This is a follow up to my question here.
I am wanting to learn how to loop through a list and then store (or bind) the results together.
The objective is to first create a list of game ids, append these to a generic url, then loop over these to get the boxscore tables and finally store the results (or add them together) in a dataframe.
I defined the game_ids like so:
game_ids <- list(401559239,401559240)
And the url:
url_ = "https://www.espn.com/nhl/boxscore/_/gameId"
I then added this code for the loop to the beginning of the suggested solution:
for (game_id in game_ids) {
url2 = paste(url_, game_id, sep = '/')
Complete code:
library(rvest)
library(dplyr)
library(purrr)
library(tidyr)
game_ids <- list(401559239,401559240)
url_ = "https://www.espn.com/nhl/boxscore/_/gameId"
for (game_id in game_ids) {
url2 = paste(url_, game_id, sep = '/')
boxscore <- read_html(url2) %>%
# extract team sections (2)
html_elements("div.Boxscore div.Wrapper") %>%
# extract team names, use as list element names
set_names(html_elements(., ".BoxscoreItem__TeamName") %>% html_text()) %>%
# extact table elements, 4 per team
map(\(team_section) html_elements(team_section, "table")) %>%
map(\(team_tables) list(
# bind tables 1 & 2 (skaters/defensemen and data section)

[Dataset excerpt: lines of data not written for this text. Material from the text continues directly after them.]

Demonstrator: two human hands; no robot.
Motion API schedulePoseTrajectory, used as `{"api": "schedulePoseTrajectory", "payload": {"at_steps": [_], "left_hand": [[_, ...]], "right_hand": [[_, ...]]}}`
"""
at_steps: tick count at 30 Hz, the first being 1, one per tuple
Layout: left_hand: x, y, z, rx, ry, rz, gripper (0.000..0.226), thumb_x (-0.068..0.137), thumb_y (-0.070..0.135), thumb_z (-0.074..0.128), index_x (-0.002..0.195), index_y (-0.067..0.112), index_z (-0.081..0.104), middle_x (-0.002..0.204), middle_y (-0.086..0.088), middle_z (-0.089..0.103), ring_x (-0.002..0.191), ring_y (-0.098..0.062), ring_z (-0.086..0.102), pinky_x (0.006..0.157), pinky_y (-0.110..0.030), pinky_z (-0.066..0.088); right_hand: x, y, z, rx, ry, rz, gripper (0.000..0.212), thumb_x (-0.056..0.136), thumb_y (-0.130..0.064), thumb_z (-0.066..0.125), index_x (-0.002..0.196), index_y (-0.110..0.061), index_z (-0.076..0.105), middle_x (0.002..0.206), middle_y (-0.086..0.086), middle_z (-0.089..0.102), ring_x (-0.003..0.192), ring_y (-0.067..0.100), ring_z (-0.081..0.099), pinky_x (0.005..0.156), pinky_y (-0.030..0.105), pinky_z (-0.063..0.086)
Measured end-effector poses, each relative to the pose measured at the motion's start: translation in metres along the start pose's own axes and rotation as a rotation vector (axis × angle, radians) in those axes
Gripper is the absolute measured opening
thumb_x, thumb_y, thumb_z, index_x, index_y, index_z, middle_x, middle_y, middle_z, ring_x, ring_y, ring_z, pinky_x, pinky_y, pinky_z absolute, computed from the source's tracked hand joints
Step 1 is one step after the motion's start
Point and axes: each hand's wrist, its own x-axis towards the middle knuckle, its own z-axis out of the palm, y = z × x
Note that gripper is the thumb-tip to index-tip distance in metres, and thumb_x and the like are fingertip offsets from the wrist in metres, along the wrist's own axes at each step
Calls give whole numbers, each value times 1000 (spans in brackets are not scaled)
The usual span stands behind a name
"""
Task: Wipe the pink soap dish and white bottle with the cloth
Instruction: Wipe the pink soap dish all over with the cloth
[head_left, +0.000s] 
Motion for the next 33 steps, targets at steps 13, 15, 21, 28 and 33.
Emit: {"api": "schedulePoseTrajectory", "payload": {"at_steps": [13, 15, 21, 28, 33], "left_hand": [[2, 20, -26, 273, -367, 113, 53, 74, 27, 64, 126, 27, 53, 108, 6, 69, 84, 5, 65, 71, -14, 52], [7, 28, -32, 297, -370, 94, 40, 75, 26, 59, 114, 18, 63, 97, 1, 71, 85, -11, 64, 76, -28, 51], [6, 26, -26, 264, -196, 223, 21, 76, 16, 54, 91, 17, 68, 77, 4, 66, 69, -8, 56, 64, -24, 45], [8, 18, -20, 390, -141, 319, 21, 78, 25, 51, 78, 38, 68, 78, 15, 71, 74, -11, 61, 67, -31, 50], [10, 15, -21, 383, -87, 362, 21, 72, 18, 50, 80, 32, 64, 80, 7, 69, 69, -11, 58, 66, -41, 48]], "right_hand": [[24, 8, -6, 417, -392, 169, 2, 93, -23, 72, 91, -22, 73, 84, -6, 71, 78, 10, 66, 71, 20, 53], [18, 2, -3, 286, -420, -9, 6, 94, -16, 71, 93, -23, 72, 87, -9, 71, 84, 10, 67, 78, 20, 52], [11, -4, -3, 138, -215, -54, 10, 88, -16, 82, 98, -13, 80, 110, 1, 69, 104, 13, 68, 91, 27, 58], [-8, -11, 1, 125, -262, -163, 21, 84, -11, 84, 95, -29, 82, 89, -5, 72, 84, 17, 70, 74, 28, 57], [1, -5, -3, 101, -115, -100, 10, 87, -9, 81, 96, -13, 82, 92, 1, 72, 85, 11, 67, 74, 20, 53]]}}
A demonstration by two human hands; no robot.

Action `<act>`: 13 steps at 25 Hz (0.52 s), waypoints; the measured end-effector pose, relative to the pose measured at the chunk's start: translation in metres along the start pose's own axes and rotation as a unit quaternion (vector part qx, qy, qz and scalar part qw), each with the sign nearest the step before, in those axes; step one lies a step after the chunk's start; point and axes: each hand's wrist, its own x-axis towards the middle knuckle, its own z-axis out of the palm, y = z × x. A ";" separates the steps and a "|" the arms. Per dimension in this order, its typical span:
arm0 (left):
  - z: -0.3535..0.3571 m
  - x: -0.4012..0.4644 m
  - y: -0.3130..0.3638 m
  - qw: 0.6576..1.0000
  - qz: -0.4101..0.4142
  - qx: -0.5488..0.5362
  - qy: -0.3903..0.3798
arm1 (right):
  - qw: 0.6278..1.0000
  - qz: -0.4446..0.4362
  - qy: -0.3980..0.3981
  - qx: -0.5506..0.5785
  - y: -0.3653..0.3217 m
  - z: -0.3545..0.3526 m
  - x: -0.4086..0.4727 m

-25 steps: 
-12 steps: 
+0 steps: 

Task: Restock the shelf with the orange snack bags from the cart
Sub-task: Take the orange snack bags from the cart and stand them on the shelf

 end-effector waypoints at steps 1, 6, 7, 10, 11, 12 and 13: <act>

tbl_1 = html_table(team_tables[1:2]) %>%
bind_cols(.name_repair = "minimal") %>%
# column names from the first row
set_names(.[1,]) %>%
rename(player = Skaters) %>%
# position to spearate column
mutate(position = if_else(G == "G", player, NA), .before = 1) %>%
fill(position, .direction = "down") %>%
# remove rows with header info
filter(G != "G"),
# bind tables 3 & 4 (goalies and data section)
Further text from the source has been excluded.